Speculation is rife regarding Mr Richard Boucher’s latest trip to Islamabad in the midst of a simmering political crisis. So this is the right time to examine the evolution of US policy towards Pakistan since the coup in 1999. Interestingly, it is precisely at moments of popular strain that nuanced shifts in US policy are lost on leaders and lay men alike.
For various reasons, especially General Pervez Musharraf’s misadventure in Kargil, Washington was fully behind Nawaz Sharif when the 1999 coup occurred. Thus, General Musharraf became an international pariah until 9/11 compelled President Bush (who didn’t even know the general’s name before he was elected) to renew contacts with Pakistan’s military leadership.
From 2002 to 2005, General Musharraf became the best ally of the international community when he cracked down on Al-Qaeda in the urban areas of Pakistan and in Waziristan. The original American demand for “democracy” in Pakistan was now replaced by gushing appreciation of General Musharraf’s policy of press freedom, enlightened moderation and economic revival. The mainstream American media generally followed this trajectory of comment and assessment.
After 2005, however, Washington began to express public reservations about General Musharraf’s “capacity” to “do more” in the war against terror, although it still insisted it didn’t doubt his “sincerity”. This nuanced shift followed mounting American problems in Afghanistan posed by resurgent Talibanism exported from safe havens in Pakistan’s tribal areas and was in reaction to a policy reversal by General Musharraf when he halted army action in Waziristan and made “peace deals” with the American enemy. The American media duly echoed its “do more” reservations but continued to hail General Musharraf as the best man for the job, a view which climaxed with the launch of his best-selling memoirs last September in which he boasted before clucking American hosts of his “democratic credentials” and scorned the “corruption” of past prime ministers.

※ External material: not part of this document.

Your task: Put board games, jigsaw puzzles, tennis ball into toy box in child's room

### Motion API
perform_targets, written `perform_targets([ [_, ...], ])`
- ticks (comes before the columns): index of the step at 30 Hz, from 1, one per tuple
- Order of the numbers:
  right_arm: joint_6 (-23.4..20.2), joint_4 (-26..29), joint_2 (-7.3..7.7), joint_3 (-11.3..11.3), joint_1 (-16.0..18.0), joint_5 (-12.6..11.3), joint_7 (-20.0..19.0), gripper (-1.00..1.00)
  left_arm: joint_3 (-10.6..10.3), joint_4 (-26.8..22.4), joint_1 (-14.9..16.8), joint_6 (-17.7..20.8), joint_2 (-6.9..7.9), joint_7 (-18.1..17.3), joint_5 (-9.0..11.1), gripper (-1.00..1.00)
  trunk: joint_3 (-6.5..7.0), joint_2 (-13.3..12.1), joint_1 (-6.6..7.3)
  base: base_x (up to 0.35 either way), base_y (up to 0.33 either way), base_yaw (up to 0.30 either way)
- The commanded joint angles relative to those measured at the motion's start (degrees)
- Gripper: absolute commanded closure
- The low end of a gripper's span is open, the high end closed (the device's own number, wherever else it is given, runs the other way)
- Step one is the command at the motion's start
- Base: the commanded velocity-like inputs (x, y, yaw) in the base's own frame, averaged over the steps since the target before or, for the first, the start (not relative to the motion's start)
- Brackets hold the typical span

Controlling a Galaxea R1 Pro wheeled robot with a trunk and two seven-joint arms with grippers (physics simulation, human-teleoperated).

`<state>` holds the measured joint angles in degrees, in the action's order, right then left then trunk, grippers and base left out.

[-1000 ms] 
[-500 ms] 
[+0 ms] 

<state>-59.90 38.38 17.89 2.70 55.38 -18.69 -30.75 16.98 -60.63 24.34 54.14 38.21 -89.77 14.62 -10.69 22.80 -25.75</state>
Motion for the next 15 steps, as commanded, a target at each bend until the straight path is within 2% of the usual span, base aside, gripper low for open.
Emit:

By 2007, however, Washington had begun to publicly criticize General Musharraf’s “inability” to stem the Taliban spring offensive while the US media was now questioning his “willingness” and sincerity. Indeed, when General Musharraf seemed unable to roll back political Islam, as during the Hafsa issue and when Talibanised tribesmen started to bomb video and music shops, the western media was ready to rebuke an increasingly “useless dictator” with a dwindling domestic support base. The proposed solution to his diminishing “capacity” was to consider bolstering him with support from the liberal, pro-West, and popular Peoples Party of Benazir Bhutto. So when Ms Bhutto began to get a hearing in Washington, it was a signal that thoughts of ditching General Musharraf for an uncertain military replacement in an increasingly Islamic and anti-Western Pakistan had been replaced with the idea of a “deal” between Ms Bhutto’s populist forces and General Musharraf’s moderate army to oversee Pakistan for the next five years. In NGO parlance, this is called “capacity building or enhancement”.
But before the “deal” was done, General Musharraf provoked a judicial crisis and transformed it into a political crisis by his blundering tactics. Popular pressure now compelled Ms Bhutto to step back from the deal. This forced Washington to sit up and take note. Its original view was that the judicial crisis could not last long, let alone become a political crisis. But after the Karachi violence, and the relentless chants of “go, Musharraf go”, it began to have second thoughts. The government’s crackdown on the media and its heroic resistance was the proverbial last straw. It indicated that General Musharraf was isolated and slipping fast. So Washington made another nuanced shift in policy. Where it had hemmed and hawed in the past, it now lent its weight to a future power-sharing arrangement between General Musharraf as president without uniform and a democratically elected civilian government on the basis of acceptably free and fair elections.
This revision is based on the understanding that the military on its own, whether under General Musharraf or any other general, cannot uproot radical Islamism or provide economic and political stability to Pakistan. Similarly, the “democratic” politicians on their own, without support from the powerful stake-holding military, cannot do the job. Under the circumstances, it is a good idea if General Musharraf is able to supervise the “transition” to “greater” democracy by sharing power rather than hogging it. Of course, should General Musharraf be hoist by his own petard, Washington would fall in line behind the demand for an immediate return to full civilian “democracy” rather than risk further anti-Americanism by nodding at another general to take over.
The writing on the wall should be clear to General Musharraf. The US is not talking about a return to undiluted democracy immediately. It is talking about a transition to greater democracy. General Musharraf will be totally isolated at home and abroad if he insists on going it alone. If he doesn’t get ready to share power he will lose all power. And the US won’t be able under a Republican administration or willing under the Democrats to bail him out.